The key insight from Stripe’s API versioning approach is that most changes should be backward-compatible additions. New fields, new endpoints, new optional parameters. Reserve version bumps for genuine breaking changes.
Practical rules:
- Adding a field to a response is never a breaking change
- Adding an optional request parameter is never a breaking change
- Removing or renaming a field IS a breaking change
- Changing a field’s type IS a breaking change
Documentation-First: The Pattern That Prevents Pain
Write the API spec before writing the code. Use OpenAPI for REST, .proto files for gRPC, or SDL for GraphQL.
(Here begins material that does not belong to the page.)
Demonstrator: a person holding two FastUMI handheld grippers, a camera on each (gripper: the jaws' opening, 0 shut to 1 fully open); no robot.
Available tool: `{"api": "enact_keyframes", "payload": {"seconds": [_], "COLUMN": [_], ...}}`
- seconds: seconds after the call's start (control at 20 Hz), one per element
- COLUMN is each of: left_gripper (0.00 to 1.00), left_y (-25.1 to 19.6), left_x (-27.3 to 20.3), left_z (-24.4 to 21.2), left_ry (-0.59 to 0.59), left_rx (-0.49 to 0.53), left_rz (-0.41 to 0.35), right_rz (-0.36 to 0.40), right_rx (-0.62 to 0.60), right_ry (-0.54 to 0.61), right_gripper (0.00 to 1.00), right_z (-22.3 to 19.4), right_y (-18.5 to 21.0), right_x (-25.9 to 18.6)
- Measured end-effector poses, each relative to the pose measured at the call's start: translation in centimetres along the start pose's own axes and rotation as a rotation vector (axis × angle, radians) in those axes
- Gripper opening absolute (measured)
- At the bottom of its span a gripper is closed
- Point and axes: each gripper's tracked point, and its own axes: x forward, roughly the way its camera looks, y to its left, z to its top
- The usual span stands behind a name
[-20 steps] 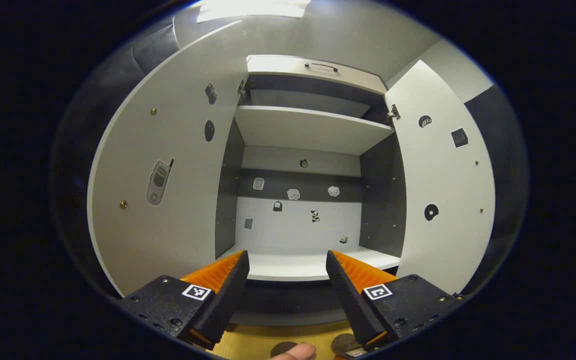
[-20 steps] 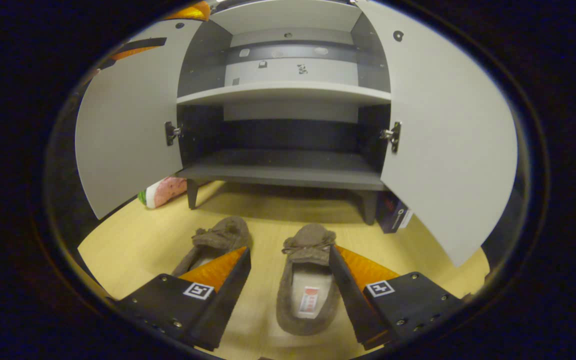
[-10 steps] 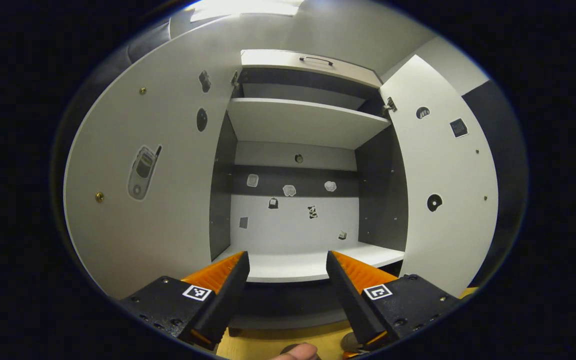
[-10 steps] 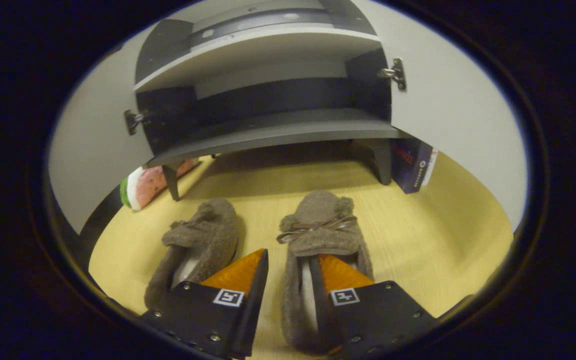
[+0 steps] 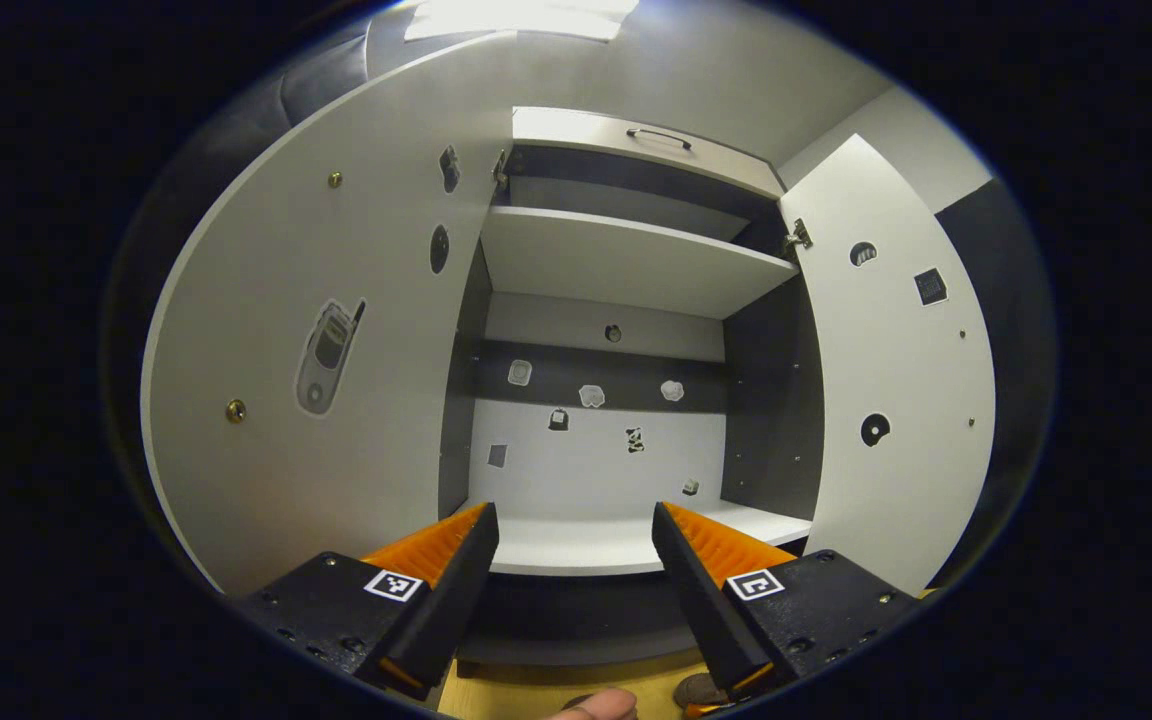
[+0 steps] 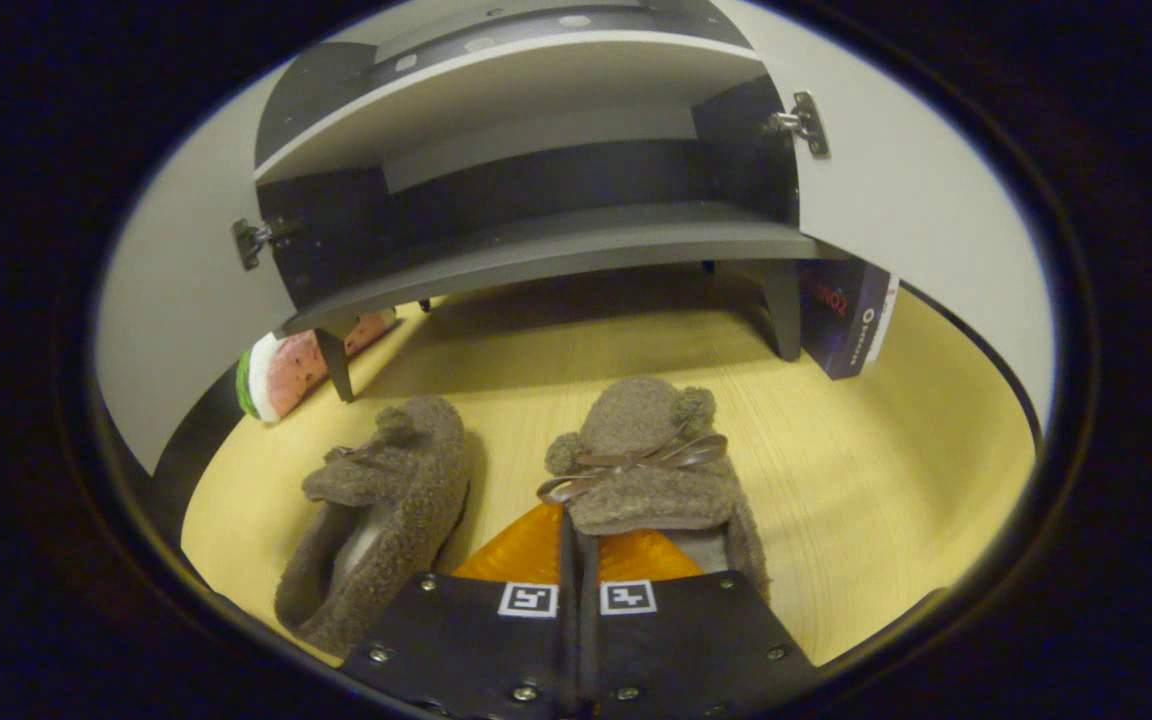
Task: Grab one shoe with the right hand and put it into the shoe cabinet, grab the other shoe with the left hand and put it into the shoe cabinet; then close the right door with the right hand and the left door with the left hand.
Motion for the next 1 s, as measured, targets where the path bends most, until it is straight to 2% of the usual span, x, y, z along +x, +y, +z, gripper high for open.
{"api": "enact_keyframes", "payload": {"seconds": [0.1,0.25,0.35,0.45,0.65,0.8,1.0], "left_gripper": [0.95,0.95,0.95,0.95,0.95,0.95,0.95], "left_y": [0.0,-0.2,-0.5,-0.5,-1.0,-1.4,-1.9], "left_x": [0.6,1.1,1.3,1.4,1.3,1.3,1.6], "left_z": [-0.6,-1.4,-1.7,-2.0,-1.9,-1.9,-2.6], "left_ry": [0.018,0.041,0.051,0.063,0.057,0.058,0.079], "left_rx": [-0.01,-0.004,-0.003,-0.007,-0.003,-0.005,-0.013], "left_rz": [-0.008,-0.025,-0.038,-0.042,-0.059,-0.065,-0.091], "right_rz": [0.042,0.008,0.027,0.022,0.042,0.004,0.011], "right_rx": [0.019,-0.02,0.004,-0.024,-0.051,-0.094,-0.103], "right_ry": [-0.015,-0.081,-0.102,-0.152,-0.284,-0.415,-0.526], "right_gripper": [0.01,0.01,0.01,0.01,0.01,0.01,0.01], "right_z": [0.1,2.6,4.7,7.4,15.2,21.5,29.2], "right_y": [0.5,-1.0,-0.5,-0.5,0.6,0.7,1.8], "right_x": [-1.0,-2.8,-4.6,-6.4,-11.2,-15.5,-18.3]}}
This isn’t about bureaucracy. It’s about catching design problems before they become code problems. It’s cheaper to argue about a YAML file than to refactor three services and five clients.
Tools that make this practical:
- Redocly for OpenAPI linting and documentation
- buf for protobuf linting and breaking change detection
- GraphQL Inspector for schema change tracking
The Decision Checklist
Before picking a pattern, answer these:
- Who consumes the API? Public developers → REST. Internal services → gRPC. Complex frontend → GraphQL.
- What’s the data shape? Predictable → REST. Varied per client → GraphQL. Binary/streaming → gRPC.
- What’s the team’s experience? Go with what the team knows, unless there’s a compelling technical reason not to.
- What’s the performance requirement? Sub-millisecond inter-service calls → gRPC. Standard web latency → REST or GraphQL.
- How will it evolve? Plan for versioning from day one. Additive changes are always safer than breaking changes.
Bottom Line
There’s no universal “best” API pattern. There’s only the best pattern for your specific constraints. REST is the safe default. gRPC wins on performance. GraphQL wins on flexibility. Most production systems use a mix.
Pick based on requirements, not hype. Document the contract first. Version from day one. Ship it.